また、老朽化が進むのは、公共施設や小中学校だけではありません。既に取り組んではいますが、橋梁等についても更新時期を集中させないよう、計画的な改修・架替えをしていかなければなりません。
 次に、再開発について述べます。JR板橋駅前B用地については、柔軟な発想に基づいて再検討し、公共施設床の活用は必要最小限にして、地代収入を得るべきと考えます。また、高島平グランドデザインに関しては、旧高島第七小学校だけでなく、周辺との一体開発の方向性を、早期に示して頂きたいと思います。
 更に、東武東上線大山駅付近の鉄道立体化については、東京都が事業主体だからと任せるのではなく、板橋区が機関車であるとの自覚を持って、東京都を牽引して行く必要があります。
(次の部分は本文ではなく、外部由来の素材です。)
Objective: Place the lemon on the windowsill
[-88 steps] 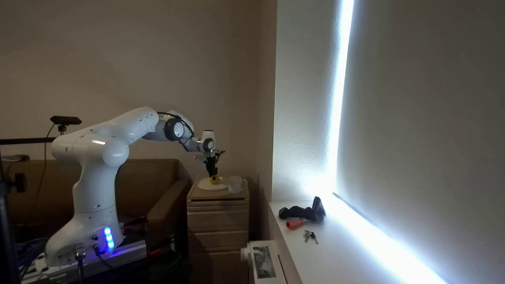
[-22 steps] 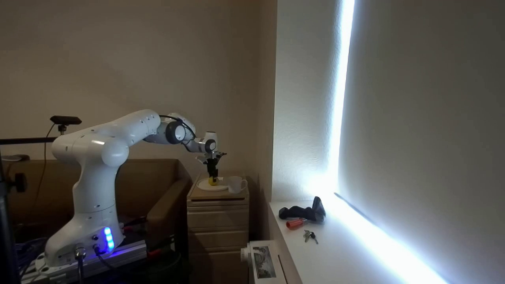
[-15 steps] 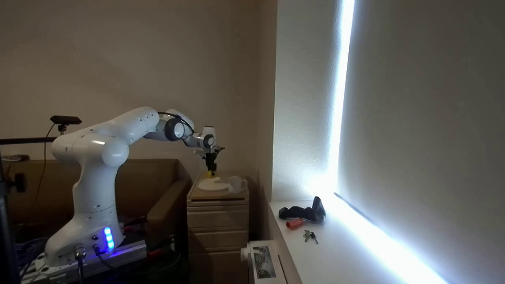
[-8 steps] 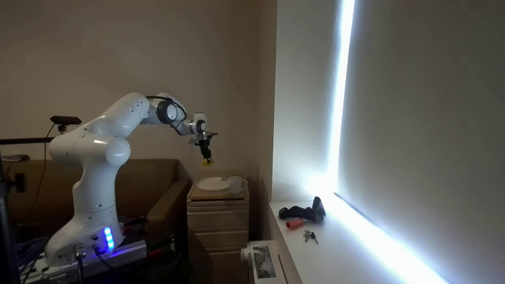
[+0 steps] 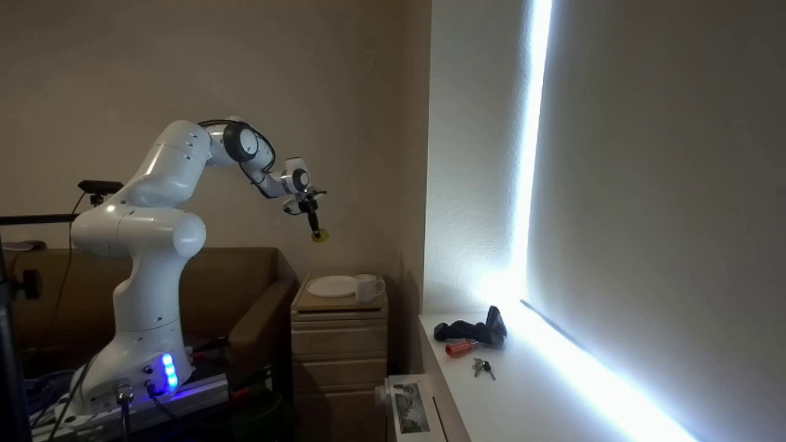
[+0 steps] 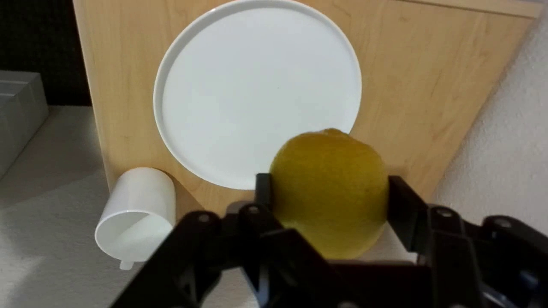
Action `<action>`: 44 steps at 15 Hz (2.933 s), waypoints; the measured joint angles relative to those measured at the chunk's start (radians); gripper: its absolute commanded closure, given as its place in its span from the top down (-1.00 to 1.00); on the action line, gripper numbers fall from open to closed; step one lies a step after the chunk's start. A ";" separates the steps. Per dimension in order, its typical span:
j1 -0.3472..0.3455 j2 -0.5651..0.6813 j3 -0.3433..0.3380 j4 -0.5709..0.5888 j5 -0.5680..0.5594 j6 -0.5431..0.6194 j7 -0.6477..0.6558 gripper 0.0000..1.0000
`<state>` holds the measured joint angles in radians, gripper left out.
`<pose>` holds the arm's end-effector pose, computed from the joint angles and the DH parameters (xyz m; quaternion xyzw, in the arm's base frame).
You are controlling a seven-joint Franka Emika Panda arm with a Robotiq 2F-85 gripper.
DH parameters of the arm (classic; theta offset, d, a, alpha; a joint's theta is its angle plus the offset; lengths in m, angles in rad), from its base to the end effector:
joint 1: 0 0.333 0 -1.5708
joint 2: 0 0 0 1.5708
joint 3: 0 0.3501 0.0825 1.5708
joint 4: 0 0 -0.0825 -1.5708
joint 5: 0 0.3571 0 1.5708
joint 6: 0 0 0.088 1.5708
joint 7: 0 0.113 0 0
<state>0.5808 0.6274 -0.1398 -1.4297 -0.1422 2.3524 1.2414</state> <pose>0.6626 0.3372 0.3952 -0.9285 0.3266 -0.1703 0.0469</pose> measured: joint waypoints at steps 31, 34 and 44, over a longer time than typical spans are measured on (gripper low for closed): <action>-0.383 -0.837 -0.146 -1.201 -0.142 0.570 1.027 0.33; -0.393 -0.858 -0.152 -1.230 -0.152 0.581 1.029 -0.17; -0.701 -0.881 -0.141 -1.125 0.280 0.480 0.822 -0.17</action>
<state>-0.1198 -0.2537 -0.2810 -2.5552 0.1375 2.8328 2.0638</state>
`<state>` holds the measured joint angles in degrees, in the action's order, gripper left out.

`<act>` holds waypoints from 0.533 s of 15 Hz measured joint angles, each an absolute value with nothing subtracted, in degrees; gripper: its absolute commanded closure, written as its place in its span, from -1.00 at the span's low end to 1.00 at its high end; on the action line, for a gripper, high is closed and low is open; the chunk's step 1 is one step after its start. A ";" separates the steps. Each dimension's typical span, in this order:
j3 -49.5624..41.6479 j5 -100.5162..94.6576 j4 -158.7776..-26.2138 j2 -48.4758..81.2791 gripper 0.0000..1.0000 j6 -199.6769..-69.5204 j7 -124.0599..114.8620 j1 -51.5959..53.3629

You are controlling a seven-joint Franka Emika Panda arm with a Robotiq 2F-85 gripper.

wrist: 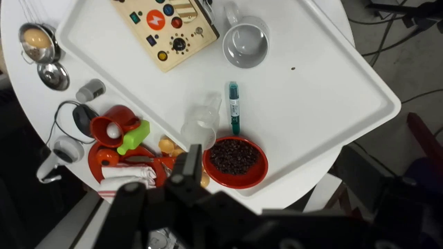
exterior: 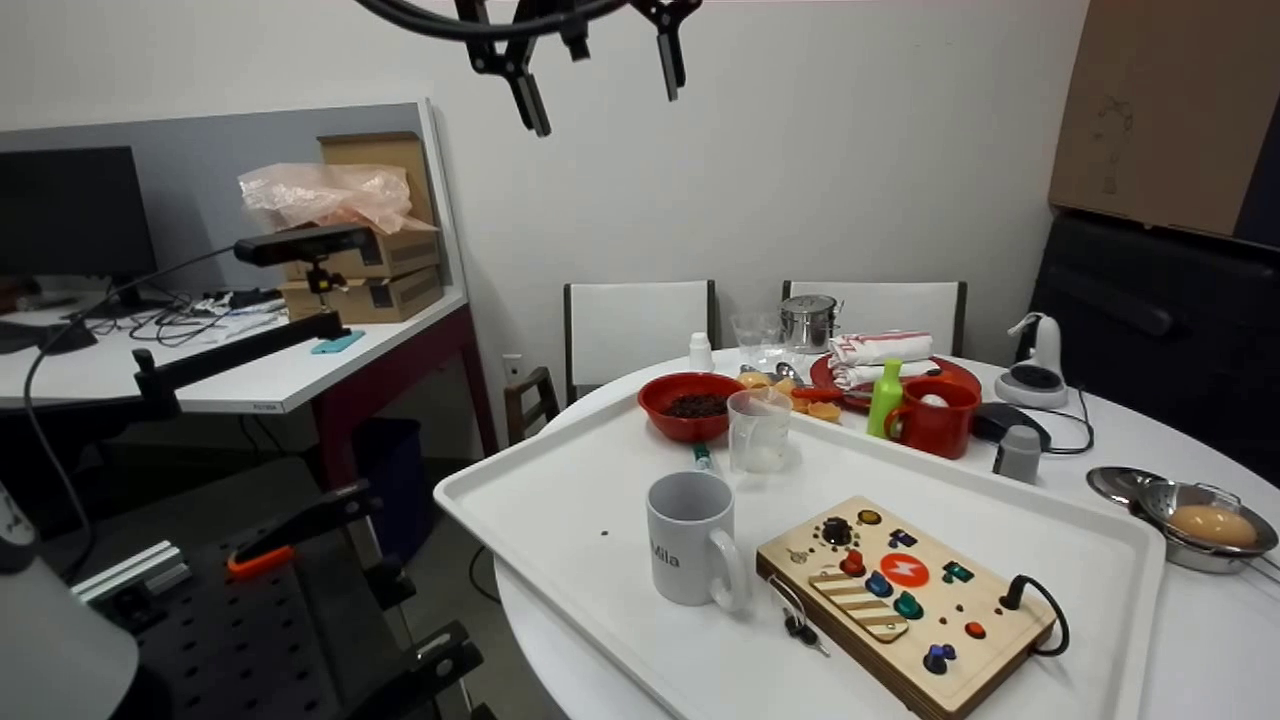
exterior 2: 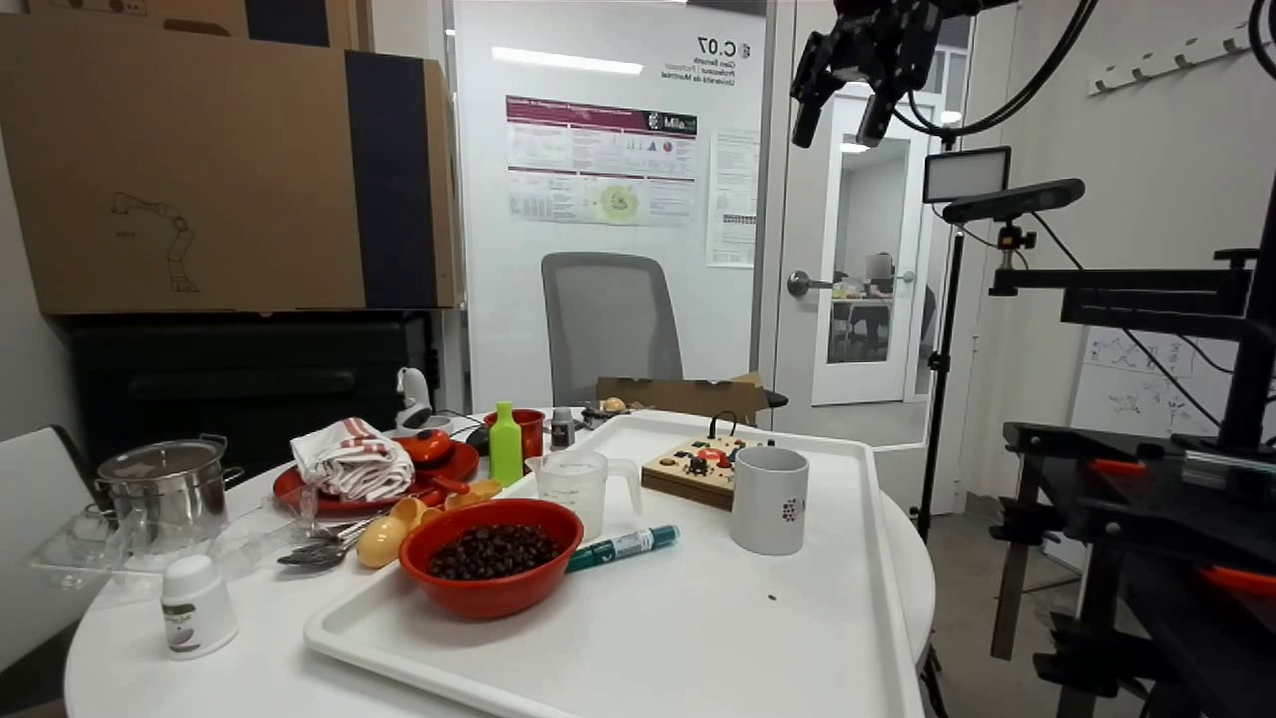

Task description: Put the green marker inside the white mug

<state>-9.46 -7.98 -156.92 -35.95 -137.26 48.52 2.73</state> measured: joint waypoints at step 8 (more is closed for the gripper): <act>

長年の悲願である東上線連続立体化を現実的に進める為に、大山駅周辺の立体化に積極的に関与して、早期の完成を目指すことを求めます。
 次は、児童相談所機能を有した仮称・板橋区子ども家庭総合支援センターについてです。地域に根ざした基礎的自治体としての特徴を活かして児童相談所の設置を決定されたことを評価致します。東京都への職員派遣による研修をこれからも進めるとともに、有為な人材を確保するための方策を立てて行かなければなりません。
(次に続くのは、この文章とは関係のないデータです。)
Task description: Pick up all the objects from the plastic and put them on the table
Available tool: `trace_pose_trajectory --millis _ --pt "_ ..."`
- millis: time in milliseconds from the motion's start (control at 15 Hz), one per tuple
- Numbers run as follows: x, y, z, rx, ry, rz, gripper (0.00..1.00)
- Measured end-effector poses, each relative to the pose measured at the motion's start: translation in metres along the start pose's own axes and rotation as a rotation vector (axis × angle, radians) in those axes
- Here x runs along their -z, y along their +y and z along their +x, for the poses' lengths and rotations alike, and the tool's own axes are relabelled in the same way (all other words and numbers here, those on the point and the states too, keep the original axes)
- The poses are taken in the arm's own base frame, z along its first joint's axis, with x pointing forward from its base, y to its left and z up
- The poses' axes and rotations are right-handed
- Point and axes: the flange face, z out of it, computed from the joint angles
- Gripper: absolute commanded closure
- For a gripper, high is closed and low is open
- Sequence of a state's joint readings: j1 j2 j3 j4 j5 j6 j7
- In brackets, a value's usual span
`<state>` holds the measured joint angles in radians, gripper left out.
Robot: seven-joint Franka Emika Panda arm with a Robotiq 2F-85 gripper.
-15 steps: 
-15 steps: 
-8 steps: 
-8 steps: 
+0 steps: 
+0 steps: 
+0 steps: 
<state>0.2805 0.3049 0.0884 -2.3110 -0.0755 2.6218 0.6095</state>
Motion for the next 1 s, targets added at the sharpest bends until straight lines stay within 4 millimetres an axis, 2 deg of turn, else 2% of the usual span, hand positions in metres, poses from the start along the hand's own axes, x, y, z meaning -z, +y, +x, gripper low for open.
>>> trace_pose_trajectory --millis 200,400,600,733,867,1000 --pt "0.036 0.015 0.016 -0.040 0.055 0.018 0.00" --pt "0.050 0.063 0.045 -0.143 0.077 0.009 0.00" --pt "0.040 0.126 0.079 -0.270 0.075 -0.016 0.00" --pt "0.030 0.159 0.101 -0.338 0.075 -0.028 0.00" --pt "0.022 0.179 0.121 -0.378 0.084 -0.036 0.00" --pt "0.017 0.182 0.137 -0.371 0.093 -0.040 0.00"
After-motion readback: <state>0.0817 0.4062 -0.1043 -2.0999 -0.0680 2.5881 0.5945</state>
 保育については、引き続き保育所の整備や定員拡大を進めるとともに、新たなニーズである休日保育についても具体的な検討と導入をしなければならないと考えます。また、施設による保育だけでなく、家庭福祉員の待遇改善や在宅子育ての支援拡充等、多様な子育てへの支援を進めるべきでしょう。
続いては、教育についてです。
 全小中学校への授業用ICT機器の整備も評価するものですが、効果的なICT機器を導入しても、教員による活用に差があっては意味がありません。ICT機器を活用した授業法の研修等を強化して、教員の指導力向上を目指さなければなりません。
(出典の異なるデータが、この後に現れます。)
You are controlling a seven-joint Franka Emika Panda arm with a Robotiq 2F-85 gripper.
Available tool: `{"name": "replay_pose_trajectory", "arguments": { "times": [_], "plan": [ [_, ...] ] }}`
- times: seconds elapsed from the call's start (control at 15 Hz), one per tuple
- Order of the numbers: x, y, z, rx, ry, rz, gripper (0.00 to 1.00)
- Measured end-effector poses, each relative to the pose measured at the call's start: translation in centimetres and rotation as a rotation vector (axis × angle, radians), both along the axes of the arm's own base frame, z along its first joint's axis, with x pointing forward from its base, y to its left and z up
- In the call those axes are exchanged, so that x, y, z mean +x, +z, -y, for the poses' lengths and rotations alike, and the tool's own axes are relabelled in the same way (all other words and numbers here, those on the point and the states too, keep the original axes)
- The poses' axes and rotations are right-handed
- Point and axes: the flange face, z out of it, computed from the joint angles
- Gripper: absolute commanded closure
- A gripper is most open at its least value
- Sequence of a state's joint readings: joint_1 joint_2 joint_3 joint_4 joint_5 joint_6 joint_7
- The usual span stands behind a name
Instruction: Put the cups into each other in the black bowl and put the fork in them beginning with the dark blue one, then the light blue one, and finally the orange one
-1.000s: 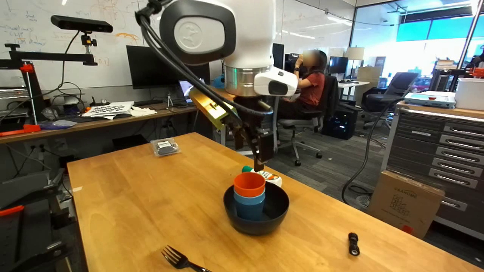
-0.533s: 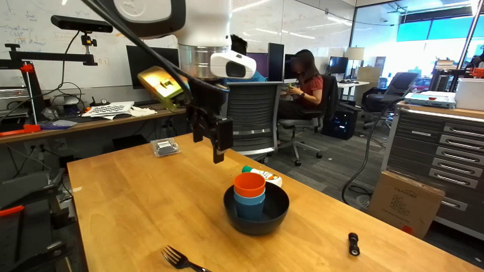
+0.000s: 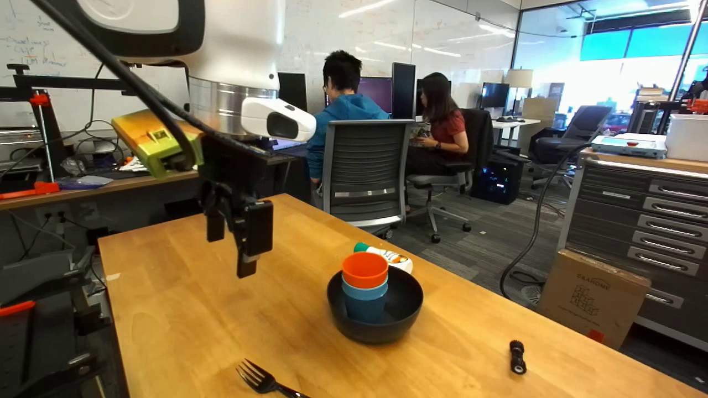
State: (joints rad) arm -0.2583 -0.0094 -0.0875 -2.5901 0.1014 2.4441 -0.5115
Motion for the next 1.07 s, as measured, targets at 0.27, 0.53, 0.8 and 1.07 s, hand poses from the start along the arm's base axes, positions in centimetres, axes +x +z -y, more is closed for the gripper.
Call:
{"name": "replay_pose_trajectory", "arguments": {
  "times": [0.27, 0.53, 0.8, 1.07],
  "plan": [
    [-1.49, 0.17, 0.01, 0.009, 0.041, -0.046, 0.0],
    [-1.55, 0.2, -0.12, 0.01, 0.046, -0.048, 0.0],
    [-1.57, 0.18, -0.14, 0.01, 0.047, -0.049, 0.0],
    [-0.99, 0.41, 0.69, 0.003, 0.039, -0.032, 0.0]
  ]
}}
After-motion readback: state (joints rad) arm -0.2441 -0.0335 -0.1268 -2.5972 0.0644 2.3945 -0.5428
 また、コミュニティスクール推進委員会の設置は、全校でコミュニティスクールを実現する為には必要なことでありますが、地域の力を活用する施策を次々に追加して行くのではなく、学校運営連絡協議会・学校防災会議・学校公開連絡会・学校地域支援本部等との整理・統合を進めるべきと考えます。コミュニティスクール推進委員会は、こうした課題を、地域の方々と一緒に検討出来る貴重な会議体ですので、積極的な運用に期待致します。
 個別の施策についての最後は、防災についてです。
 災害に強い街づくりを進める為には、住民の理解や防災の知識を有する人材づくり等が必要ですが、街そのものを強くすることも欠かすことができません。板橋区では、木造住宅の耐震化助成事業・細街路の拡幅助成事業等を実施していますが、なかなか実績が上がりません。区民への周知・働きかけを徹底する必要があります。また、街頭消火器やスタンドパイプの設置も拡充するべきですし、区民消火隊への支援も、より一層充実させるべきと考えます。更に、改めて一般質問等で取り上げたいと思っていますが、東京都の「地震に関する地域危険度測定調査」の結果が発表され、五段階の危険度評価の内、板橋区内で一番高い四という評価が、唯一、宮本町に下されました。都の調査結果を受けて、防災に係わる各種事業を宮本町で重点的に実施することも求めます。
 続いて、三特別会計について申し述べます。
国民健康保険事業特別会計につきましては、前年度比・約百九億円の減ですが、歳入については、後期高齢者医療や社会保険への移行者が増えたこと、歳出は被保険者の減とともに、高額薬剤を前年度で高く見込んでいたこと、他は制度変更による組み替えであり、問題はないと考えます。また、繰入金が前年度比・約十一億四千万円の減となっていることは歓迎されます。会社員等、社会保険に加入している納税者の負担感情からも、一般会計からの繰入金は慎重にあるべきと考えますので、今後とも適切な運営を求めます。
 介護保険事業特別会計につきましては、前年度当初予算に於ける保険給付費の見込みが高かった為、約五億二千万円の減となっていますが、これからも増え続ける介護認定者を見据えながら、制度を維持・発展させていく為に財政面への注目も重要であります。
 後期高齢者医療事業特別会計も、保険者数の増加により介護保険と同様に注目が必要と考えます。
 以上述べて来た通り、議案第一号・平成三十年度東京都板橋区一般会計予算、議案第二号・同国民健康保険事業特別会計予算、議案第三号・同介護保険事業特別会計予算、議案第四号・同後期高齢者医療事業特別会計予算につきましては、いずれも原案に賛成致します。
 また、議案第三十二号・平成三十年度東京都板橋区一般会計予算に対する修正動議につきましては、修正理由とされる事業が、いずれも単年度ではなく、継続的に実施することが想定されるものであるにも関わらず、財政調整基金からの取り崩しだけに依存していることは、将来の施設更新や住民福祉の維持に対して無責任であることから、反対致します。
 これにて、討論を終わります。ご清聴ありがとうございました。